Tools for creating new and more sophisticated agents are proliferating at an impressive speed.  Building agents specific to an enterprise’s environment and processes typically entails fine-tuning a commercial AI model with company data. The process of data preparation and model customization uses multiple software platforms and hardware resources. After it’s done, running the agents requires the continuous use of inferencing infrastructure. The most convenient or cost-efficient solution for each of these platforms or resources may be located at a different data center or cloud, meaning massive collections of business records, customer data, call recordings, video footage, or any sort of business data must be transported several times throughout the process. And this will take place for each of the multiple agents in every area of the business and for each new version in their cycle of continuous improvement. This means constantly moving enormous datasets between clouds and data centers.

Graphic depicting the movement between enterprises and AI clouds

Figure 2. Building AI agents will require the frequent movement of massive datasets

Data flows required for the development and continuous improvement of AI agents represent a new connectivity demand on top of the already growing enterprise network traffic—and a critical one, given the urgency and importance of these agents for the success of businesses. Once operational, agents become autonomous entities interfacing with multiple systems, data sources, and with each other. This may happen locally in some cases, but will often involve dispersed resources, creating even more network demand. Multi-agentic AI frameworks are quickly evolving, but it’s still too early to know the required latency and bandwidth these architectures will demand. However, there is no doubt enterprise networks will need far better performance to keep pace.

The opportunity for communications service providers (CSPs)

AI becoming a critical success factor for enterprises is great news for CSPs that are fiber-rich and innovative when it comes to adopting and rapidly implementing new technologies. As AI capabilities grow vital to the productivity and differentiation of organizations, accelerating their AI journey becomes a key executive priority—elevating the importance of the network as a foundational enabler of AI.

Organizations are searching for networking capabilities that allow them to seamlessly transport data to develop and operate their AI agents and assistants effectively.  In general, it takes the form of high-capacity wave services with hundreds of Gb/s of bandwidth that CSPs can provide through scalable optical transport solutions, often combined with coherent routing and coherent plugs.

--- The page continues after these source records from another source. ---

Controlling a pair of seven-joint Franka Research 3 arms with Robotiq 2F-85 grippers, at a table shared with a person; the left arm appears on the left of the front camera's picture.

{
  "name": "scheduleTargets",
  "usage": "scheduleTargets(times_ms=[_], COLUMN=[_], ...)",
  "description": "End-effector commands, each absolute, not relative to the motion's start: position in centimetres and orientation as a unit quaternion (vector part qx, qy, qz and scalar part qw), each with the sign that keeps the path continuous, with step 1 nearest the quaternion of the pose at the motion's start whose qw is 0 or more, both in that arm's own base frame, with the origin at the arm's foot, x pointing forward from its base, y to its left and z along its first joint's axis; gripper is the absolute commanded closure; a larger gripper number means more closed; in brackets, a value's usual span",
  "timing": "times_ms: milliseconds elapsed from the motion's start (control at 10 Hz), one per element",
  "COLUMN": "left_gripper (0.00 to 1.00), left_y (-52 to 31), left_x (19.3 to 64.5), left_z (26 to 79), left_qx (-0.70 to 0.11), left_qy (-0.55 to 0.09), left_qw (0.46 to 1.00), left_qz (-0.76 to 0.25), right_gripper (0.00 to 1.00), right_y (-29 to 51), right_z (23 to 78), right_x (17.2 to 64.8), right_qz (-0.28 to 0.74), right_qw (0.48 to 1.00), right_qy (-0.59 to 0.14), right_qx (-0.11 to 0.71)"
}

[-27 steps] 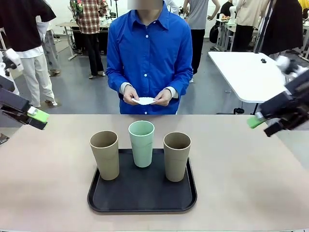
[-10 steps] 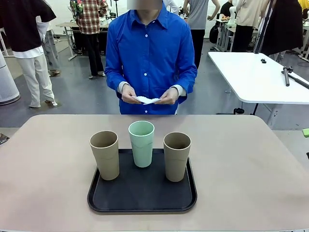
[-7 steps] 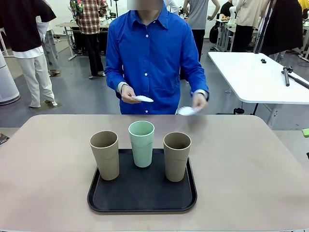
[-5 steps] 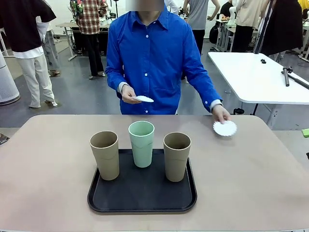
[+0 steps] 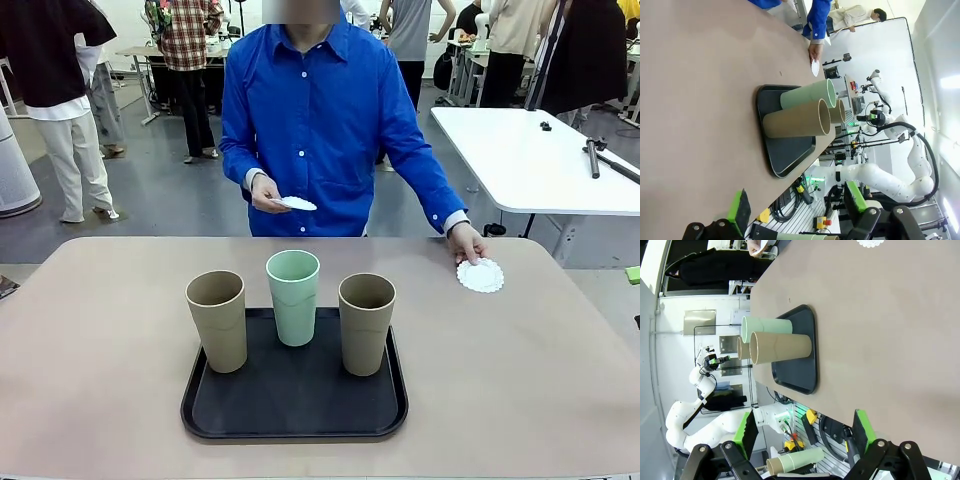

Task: Place coasters on the table and set cups on them.
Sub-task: Pick up one Reusable plastic cup and place it on a coaster set by the human.

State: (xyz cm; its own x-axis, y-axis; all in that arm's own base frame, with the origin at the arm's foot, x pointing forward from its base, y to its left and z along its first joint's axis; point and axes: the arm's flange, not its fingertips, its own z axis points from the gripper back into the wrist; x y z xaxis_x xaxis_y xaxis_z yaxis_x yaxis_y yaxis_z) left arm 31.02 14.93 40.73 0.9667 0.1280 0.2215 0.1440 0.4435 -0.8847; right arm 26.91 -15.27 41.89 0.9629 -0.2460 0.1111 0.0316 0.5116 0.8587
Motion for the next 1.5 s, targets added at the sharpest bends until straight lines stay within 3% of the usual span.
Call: scheduleTargets(times_ms=[0,1400], left_gripper=[0.0,0.0], left_y=[15.09,15.09], left_x=[30.95,30.95], left_z=[40.7,40.7], left_qx=[-0.533,-0.533], left_qy=[-0.132,-0.132], left_qw=[0.836,0.836], left_qz=[-0.005,-0.005], right_gripper=[0.0,0.0], right_y=[-15.32,-15.32], right_z=[41.86,41.86], right_x=[27.05,27.05], right_qz=[-0.082,-0.082], right_qw=[0.858,0.858], right_qy=[-0.112,-0.112], right_qx=[0.495,0.495])
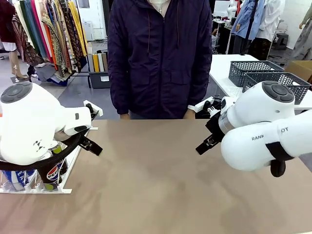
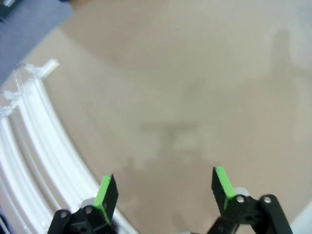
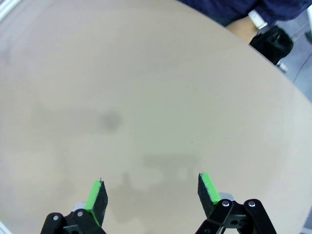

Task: Retrieve and store the cans from the dispenser.
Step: Pick up one can from the Automatic Can Dispenser and place it in the middle of the table.

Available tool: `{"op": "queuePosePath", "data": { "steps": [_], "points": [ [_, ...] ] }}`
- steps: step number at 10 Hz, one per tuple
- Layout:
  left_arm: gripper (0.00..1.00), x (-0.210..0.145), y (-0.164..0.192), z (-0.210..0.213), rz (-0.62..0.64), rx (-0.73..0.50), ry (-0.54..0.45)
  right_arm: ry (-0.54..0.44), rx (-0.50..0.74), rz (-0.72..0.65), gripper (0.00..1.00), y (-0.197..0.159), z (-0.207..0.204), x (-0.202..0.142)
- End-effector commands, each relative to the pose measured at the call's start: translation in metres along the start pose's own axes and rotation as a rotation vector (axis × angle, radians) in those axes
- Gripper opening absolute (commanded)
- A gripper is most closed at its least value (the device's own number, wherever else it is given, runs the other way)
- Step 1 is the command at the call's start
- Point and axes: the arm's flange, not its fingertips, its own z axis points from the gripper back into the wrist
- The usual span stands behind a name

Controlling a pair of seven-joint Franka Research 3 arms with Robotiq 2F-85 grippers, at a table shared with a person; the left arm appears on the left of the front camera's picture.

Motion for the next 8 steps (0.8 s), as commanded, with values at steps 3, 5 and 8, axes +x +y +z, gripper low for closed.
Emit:
{"op": "queuePosePath", "data": {
  "steps": [3,5,8],
  "points": [
    [1.00,0.004,-0.005,0.110,0.307,-0.498,0.133,-0.054,0.354,-0.461,1.00,-0.013,0.087,0.029],
    [1.00,-0.037,0.034,0.178,0.292,-0.790,0.062,-0.059,0.683,-0.524,1.00,-0.029,0.163,0.004],
    [1.00,-0.154,0.181,0.242,0.606,-1.031,-0.299,-0.377,0.712,-0.677,1.00,-0.089,0.257,-0.098]
  ]
}}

Graphic depicting scalable optical transport, coherent plugs, coherent routing as technology enablers of high-capacity, scalable enterprise connectivity

Figure 3. Technology enablers of high-capacity, scalable enterprise connectivity

However, point-to-point wave connectivity may not be the only or best fit for the complex scenarios where enterprise AI initiatives involve multiple software platforms and compute resources dynamically mobilized on different data centers and clouds. To lead enterprise customers in addressing these demands, innovative CSPs have been exploring high-capacity, high-scalability optical fabric solutions and network-as-a-service (NaaS) approaches that allow for flexible connectivity and bandwidth allocation to edge data centers and clouds as needed.

Spoke and wheel graphic depicting flexible edge cloud interconnect

Figure 4. A model for flexible edge cloud interconnect

AI maturity is now a key indicator of economic health of an organization and an important valuation and differentiation driver of businesses across various industries. CSPs have a singular opportunity to become strategic partners along this journey and capture part of the value from these transformational endeavors. Achieving this requires the right technology capabilities, vision, and relationships. Ciena is equipped and committed to support you in this path regardless of where you are today on your unique AI journey.